Give the number of lines in the records below that contain the word "coaster". State only that number.

┌─ ENTRIES PROVIDED

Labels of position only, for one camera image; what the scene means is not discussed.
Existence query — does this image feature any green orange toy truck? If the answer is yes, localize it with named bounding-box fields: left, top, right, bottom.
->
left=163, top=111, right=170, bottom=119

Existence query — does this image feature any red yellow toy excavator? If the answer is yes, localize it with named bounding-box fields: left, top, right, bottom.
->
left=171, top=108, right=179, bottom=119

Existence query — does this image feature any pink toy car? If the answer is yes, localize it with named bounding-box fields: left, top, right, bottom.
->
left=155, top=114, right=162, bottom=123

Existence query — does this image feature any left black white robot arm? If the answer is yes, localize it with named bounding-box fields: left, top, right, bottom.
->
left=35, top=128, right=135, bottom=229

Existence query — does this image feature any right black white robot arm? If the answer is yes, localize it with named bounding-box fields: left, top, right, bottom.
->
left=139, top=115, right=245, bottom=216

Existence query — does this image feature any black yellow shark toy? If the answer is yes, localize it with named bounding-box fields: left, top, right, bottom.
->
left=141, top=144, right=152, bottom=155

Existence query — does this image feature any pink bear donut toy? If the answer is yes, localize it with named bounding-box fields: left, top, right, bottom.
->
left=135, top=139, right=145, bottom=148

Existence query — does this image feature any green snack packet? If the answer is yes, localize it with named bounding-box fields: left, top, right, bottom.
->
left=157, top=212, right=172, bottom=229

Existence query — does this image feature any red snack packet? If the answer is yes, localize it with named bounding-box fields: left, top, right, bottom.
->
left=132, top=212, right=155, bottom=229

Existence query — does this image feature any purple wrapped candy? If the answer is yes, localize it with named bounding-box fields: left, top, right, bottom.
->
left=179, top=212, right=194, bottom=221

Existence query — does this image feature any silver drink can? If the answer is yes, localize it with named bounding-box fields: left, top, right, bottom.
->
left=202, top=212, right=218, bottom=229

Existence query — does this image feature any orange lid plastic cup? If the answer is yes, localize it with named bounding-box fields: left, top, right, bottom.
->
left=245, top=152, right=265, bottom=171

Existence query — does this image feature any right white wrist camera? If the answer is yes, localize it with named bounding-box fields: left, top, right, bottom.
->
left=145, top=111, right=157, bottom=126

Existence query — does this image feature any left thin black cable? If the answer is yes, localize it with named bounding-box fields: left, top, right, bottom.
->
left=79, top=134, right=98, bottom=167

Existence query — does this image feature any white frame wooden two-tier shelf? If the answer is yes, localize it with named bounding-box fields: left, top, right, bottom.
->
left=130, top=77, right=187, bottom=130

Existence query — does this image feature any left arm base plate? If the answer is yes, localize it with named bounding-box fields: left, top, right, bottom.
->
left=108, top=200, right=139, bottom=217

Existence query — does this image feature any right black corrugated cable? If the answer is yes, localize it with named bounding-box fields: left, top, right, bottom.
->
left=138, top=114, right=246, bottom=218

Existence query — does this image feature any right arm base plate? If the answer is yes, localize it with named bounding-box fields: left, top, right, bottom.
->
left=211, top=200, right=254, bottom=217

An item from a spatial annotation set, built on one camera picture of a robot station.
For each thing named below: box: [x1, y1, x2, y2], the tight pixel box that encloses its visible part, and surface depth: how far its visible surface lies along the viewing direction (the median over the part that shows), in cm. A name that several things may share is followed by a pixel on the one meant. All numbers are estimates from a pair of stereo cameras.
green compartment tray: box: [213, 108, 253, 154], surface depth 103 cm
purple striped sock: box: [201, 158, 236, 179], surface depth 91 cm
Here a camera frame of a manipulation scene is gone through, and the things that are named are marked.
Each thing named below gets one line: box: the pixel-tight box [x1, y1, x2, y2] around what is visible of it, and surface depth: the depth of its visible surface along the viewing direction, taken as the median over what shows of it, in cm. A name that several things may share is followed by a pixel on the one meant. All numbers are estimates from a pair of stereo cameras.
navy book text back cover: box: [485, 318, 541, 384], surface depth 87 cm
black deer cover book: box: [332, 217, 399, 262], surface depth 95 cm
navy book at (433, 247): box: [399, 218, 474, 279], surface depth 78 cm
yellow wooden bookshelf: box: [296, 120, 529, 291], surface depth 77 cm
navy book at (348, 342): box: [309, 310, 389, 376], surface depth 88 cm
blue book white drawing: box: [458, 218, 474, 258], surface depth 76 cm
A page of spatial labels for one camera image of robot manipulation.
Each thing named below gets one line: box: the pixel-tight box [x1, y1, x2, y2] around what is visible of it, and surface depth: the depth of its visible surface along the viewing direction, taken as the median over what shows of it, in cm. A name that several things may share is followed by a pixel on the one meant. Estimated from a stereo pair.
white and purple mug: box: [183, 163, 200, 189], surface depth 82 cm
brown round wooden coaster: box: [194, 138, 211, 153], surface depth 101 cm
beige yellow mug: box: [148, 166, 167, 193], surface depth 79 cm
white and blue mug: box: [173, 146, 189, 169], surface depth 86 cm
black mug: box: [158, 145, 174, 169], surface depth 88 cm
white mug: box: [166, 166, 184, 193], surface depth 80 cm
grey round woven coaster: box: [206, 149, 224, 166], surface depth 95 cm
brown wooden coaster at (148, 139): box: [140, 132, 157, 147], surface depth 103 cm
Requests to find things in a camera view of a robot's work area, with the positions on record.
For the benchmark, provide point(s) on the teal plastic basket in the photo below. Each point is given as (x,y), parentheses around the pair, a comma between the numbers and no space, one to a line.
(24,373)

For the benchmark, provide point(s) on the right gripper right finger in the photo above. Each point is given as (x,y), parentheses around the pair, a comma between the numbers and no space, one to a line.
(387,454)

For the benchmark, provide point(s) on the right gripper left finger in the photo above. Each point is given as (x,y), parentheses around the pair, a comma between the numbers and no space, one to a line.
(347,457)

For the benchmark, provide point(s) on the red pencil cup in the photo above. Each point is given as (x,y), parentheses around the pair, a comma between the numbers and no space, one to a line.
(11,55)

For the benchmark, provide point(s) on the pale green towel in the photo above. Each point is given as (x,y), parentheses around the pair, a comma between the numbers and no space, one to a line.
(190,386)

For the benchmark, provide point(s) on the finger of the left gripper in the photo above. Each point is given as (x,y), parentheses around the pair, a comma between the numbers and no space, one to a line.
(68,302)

└─

SOLUTION FOR THIS PROBLEM ▸ 3